Groups of school teachers and local officials began the 12-day population survey -- the first since 1983 -- travelling from house to house in an ambitious drive aimed at counting everyone across the poverty-stricken nation.
But the census was called into question even before it started in Rakhine state, the site of deadly religious conflict.

Census enumerators leave visiting the village of Barasa of Rakhine state. Myanmar has said that Muslims would not be allowed to register as Rohingya in its first census in three decades. Photo: AFP.
Census enumerators leave visiting the village of Barasa of Rakhine state. Myanmar has said that Muslims would not be allowed to register as Rohingya in its first census in three decades. Photo: AFP.

Buddhist nationalists were seen travelling through state capital Sittwe yesterday, proclaiming by loud hailer that their planned boycott of the survey had been called off after they received written assurances that the term Rohingya was "illegal".
But Muslims in the bleak displacement camps on the outskirts of Sittwe, many made homeless in two waves of bloodshed in 2012, expressed determination to defy the government's edict to register as "Bengali".
"I was born here and my parents were also born here. I was born a Myanmar national. For me, I will not register as 'Bengali', I will register as 'Rohingya'," Hla Myint, 58, told AFP.
Humanitarian workers in the region have come under increasing pressure from Buddhist nationalists who accuse them of bias in favour of local Muslims.
Foreign aid workers fled Rakhine after Buddhist mobs attacked their offices as tensions escalated in the run-up to the census.  The United Nations is pulling some 50 international and Myanmar staff from the region, while other major humanitarian groups are also removing their workers temporarily.

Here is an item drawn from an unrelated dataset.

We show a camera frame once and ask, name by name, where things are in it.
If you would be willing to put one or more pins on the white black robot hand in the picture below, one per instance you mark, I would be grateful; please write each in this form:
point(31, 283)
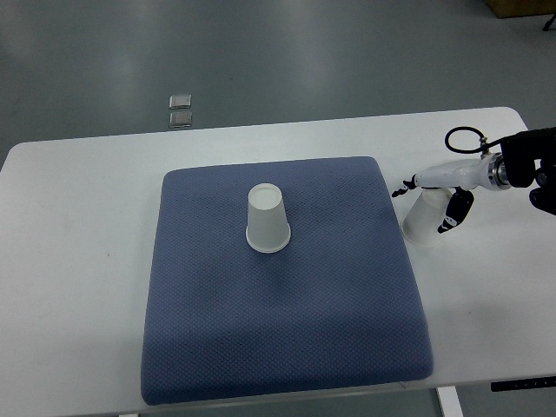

With tensions running high, the British Embassy in Yangon issued a statement registering its "concern" that the option on the census form for respondents "to self-identify... may not be met".
"It is important that the government put in place the conditions to allow everyone to participate in this nationwide census in a fair manner and free from intimidation," the statement added.
Backed by the United Nations Population Fund (UNFPA), the census is aimed at plugging an information deficit in the former military dictatorship.
Critics, who have called for the exercise to be postponed, accuse the organisers of focusing on the technical aspects of the survey and neglecting political concerns.
Myanmar is roughly the size of France with many people living in remote jungles and mountains with barely any infrastructure.
Minority groups make up some 30 percent of the estimated 55 to 60 million population.
This plurality has long been a source of conflict, with the former junta using the many civil conflicts that sprang up at the end of British colonial rule in 1948 as a pretext for their hardline rule.
Rakhine state isn't the only trouble spot for census takers. Several minority groups have expressed misgivings about the use of a controversial list of 135 official ethnicities in the census, fearing it could be used for political purposes.
UNFPA has run into criticism over the census. In February, the International Crisis Group, a Brussels-based non-profit organisation, warned that at this stage in Myanmar's transition from military rule, “a poorly timed census that enters into controversial areas of ethnicity and religion in an ill-conceived way will further complicate the situation.”
Critics said the UNFPA, as the main donor liaison to the Myanmar government, has focused too narrowly on technical issues and ignored the political dynamics. They argued that the census should be delayed, or the more controversial questions, like ethnicity and income level, removed.